The risks that are yet to fully materialise, however, pose a threat to the biggest post-2007 success story Ireland has had - the Information and Communications Technology (ICT) services. This sector, most often exemplified by the tech giants, such as Google and blue chip firms such as Microsoft. More trendy and smaller players include the games developers, cloud computing and data analytics enterprises, as well as on-line marketing and advertising companies.

While easy to discount as being only potential, these threats are worrying. 

Since 2007, goods exports from Ireland grew by a cumulative 2.1 percent, against 33 percent growth in exports of services. If in 1998-2004 goods exports averaged over 67 percent of our GDP, today this share has declined to 51 percent. Meanwhile, share of services exports rose from an average of 23.3 percent of GDP in 1998-2004 period to 58.4 percent projected for this year. More than half of this growth came from ICT services.

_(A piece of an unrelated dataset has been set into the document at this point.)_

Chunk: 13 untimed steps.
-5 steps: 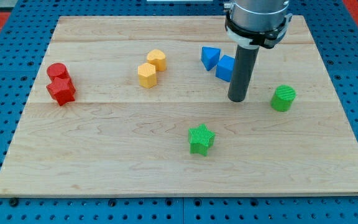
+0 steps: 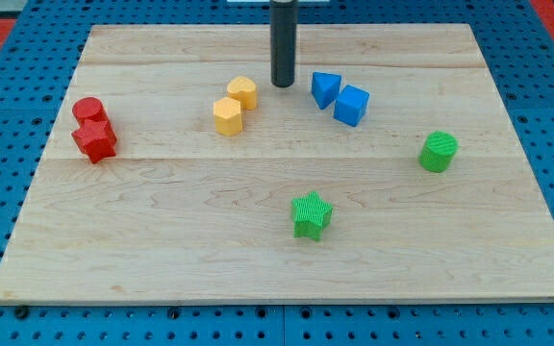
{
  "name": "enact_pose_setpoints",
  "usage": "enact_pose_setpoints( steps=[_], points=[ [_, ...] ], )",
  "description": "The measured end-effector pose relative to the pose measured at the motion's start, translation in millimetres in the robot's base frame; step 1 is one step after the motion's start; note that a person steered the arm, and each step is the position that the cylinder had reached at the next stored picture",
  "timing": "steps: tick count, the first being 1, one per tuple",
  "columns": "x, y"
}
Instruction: Move the yellow blocks towards the center left side of the board
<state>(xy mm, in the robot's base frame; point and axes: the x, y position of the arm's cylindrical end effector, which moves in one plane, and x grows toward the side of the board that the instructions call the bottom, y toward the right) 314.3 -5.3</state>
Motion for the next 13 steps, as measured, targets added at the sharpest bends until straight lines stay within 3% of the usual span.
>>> enact_pose_setpoints(
  steps=[3,5,6,7,9,10,11,12,13],
  points=[
    [27,-115],
    [13,-83],
    [55,-60],
    [66,-136],
    [37,-58],
    [90,-8],
    [92,-23],
    [94,-77],
    [94,-67]
  ],
)
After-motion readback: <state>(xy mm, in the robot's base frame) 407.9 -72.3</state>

More importantly, as the Budgets 2012-2014 have clearly shown, the Government has no coherent plan for supporting the growth capacity of the domestic economy. This means that the entire economic strategy forward remains focused on the ICT services to deliver growth in 2014-2015. 


And herein lies a major problem. Increasingly, international markets and global developments are signaling the emergence of an asset bubble within the ICT services sector. These signs can be grouped into three broad categories.

Firstly, we are witnessing the development of a bubble in investors' valuations of the ICT companies. Controlling blue chips, tech valuations have grown over the last decade at a pace roughly double that found in other sectors. Many tech stocks are currently trading in the range of 25-50 times their sales, dangerously close to the levels last seen at the height of the dot.com bubble. Last 18 to 24 months have also seen a series of tech IPOs with post-listing annual returns in 50 percent-plus ranges - another sign that investors are rushing head-in into the sector. Meanwhile, blue chip technology companies are trading near or below their multi-annual averages, suggesting that hype, not real performance is the driver of the market for younger firms. MSCI ACW/Information Technology benchmark tech stocks index is up ca 90 percent over the last 5 years. Recent research from PWC shows that IT sector M&A deals in Q3 2013 were up 34 percent year on year.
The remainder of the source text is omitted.